> [DATA PROVIDED]
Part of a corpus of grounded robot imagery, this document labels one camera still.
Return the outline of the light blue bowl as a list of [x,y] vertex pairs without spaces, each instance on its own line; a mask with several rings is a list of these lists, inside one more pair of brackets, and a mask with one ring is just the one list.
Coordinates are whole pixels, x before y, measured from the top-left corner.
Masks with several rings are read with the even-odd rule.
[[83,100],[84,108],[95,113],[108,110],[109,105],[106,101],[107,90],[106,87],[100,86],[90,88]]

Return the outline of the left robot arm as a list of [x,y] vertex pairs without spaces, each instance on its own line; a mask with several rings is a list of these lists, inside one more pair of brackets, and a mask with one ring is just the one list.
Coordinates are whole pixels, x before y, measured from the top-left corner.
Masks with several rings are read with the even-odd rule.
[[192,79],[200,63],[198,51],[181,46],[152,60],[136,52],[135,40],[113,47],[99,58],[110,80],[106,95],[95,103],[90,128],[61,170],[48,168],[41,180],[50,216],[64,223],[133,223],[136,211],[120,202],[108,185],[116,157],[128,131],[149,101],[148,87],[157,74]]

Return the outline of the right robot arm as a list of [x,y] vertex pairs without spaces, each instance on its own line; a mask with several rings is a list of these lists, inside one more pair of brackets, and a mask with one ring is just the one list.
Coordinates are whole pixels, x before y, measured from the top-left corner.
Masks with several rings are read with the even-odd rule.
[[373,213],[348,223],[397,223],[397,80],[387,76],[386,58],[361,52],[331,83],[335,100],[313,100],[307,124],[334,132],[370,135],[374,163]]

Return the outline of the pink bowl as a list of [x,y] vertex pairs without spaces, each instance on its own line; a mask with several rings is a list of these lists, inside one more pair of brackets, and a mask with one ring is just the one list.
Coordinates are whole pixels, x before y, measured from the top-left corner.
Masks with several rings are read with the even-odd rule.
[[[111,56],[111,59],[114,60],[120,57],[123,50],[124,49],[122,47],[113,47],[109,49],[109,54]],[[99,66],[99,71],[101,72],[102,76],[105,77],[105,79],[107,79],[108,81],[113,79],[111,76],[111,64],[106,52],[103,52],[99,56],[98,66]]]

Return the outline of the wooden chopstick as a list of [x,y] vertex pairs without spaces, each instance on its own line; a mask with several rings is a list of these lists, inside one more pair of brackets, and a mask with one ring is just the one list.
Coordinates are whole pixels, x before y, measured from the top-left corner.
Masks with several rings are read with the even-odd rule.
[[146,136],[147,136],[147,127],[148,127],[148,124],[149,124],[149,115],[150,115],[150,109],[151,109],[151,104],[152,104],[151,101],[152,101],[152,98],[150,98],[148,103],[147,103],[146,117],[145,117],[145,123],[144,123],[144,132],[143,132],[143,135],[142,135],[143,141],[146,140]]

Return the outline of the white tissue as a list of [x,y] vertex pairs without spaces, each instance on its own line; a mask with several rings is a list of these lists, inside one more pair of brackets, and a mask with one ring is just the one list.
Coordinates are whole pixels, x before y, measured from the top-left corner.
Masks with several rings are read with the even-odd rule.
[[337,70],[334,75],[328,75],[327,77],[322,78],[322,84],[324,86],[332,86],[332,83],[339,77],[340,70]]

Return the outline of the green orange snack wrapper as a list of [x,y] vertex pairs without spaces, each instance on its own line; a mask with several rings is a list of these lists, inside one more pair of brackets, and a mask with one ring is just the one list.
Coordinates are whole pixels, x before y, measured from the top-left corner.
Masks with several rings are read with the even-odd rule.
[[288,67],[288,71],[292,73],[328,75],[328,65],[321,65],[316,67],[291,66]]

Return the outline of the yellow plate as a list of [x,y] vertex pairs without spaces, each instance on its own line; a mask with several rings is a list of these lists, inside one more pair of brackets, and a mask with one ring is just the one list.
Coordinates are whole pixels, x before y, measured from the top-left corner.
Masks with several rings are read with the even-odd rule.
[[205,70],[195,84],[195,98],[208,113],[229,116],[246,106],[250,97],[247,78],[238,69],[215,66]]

> [WORK REQUIRED]
Read through the listing and copy each line in which the word "brackets" occurs.

> [RESULT]
Return the outline of the light blue bowl as a list of [x,y] vertex pairs without spaces, each instance on its own line; a mask with several rings is a list of these lists, inside one more pair of brackets, and a mask with one ring is just the one list.
Return the outline of the left robot arm as a list of [x,y] vertex pairs without spaces, each instance on its own line; a mask with several rings is a list of these lists, inside one more pair of brackets, and a mask with one ring is just the one list.
Return the outline of the right robot arm as a list of [x,y] vertex pairs without spaces, each instance on its own line; a mask with several rings is a list of these lists, inside one more pair of brackets, and a mask with one ring is just the one list.
Return the outline of the pink bowl as a list of [x,y] vertex pairs without spaces, each instance on its own line; a mask with several rings is a list of these lists, inside one more pair of brackets, and a mask with one ring is just the one list.
Return the outline of the wooden chopstick as a list of [x,y] vertex pairs without spaces, each instance on its own line; a mask with several rings is a list of these lists, inside one more pair of brackets, and a mask with one ring is just the one list.
Return the outline of the white tissue as a list of [x,y] vertex pairs without spaces, each instance on its own line; a mask with several rings is a list of these lists, inside one more pair of brackets, and a mask with one ring is just the one list.
Return the outline of the green orange snack wrapper as a list of [x,y] vertex pairs without spaces, each instance on its own line; a mask with several rings is a list of these lists, inside one more pair of brackets, and a mask with one ring is just the one list.
Return the outline of the yellow plate as a list of [x,y] vertex pairs without spaces, each instance on its own line; a mask with several rings is a list of these lists, inside one more pair of brackets, and a mask with one ring is just the one list.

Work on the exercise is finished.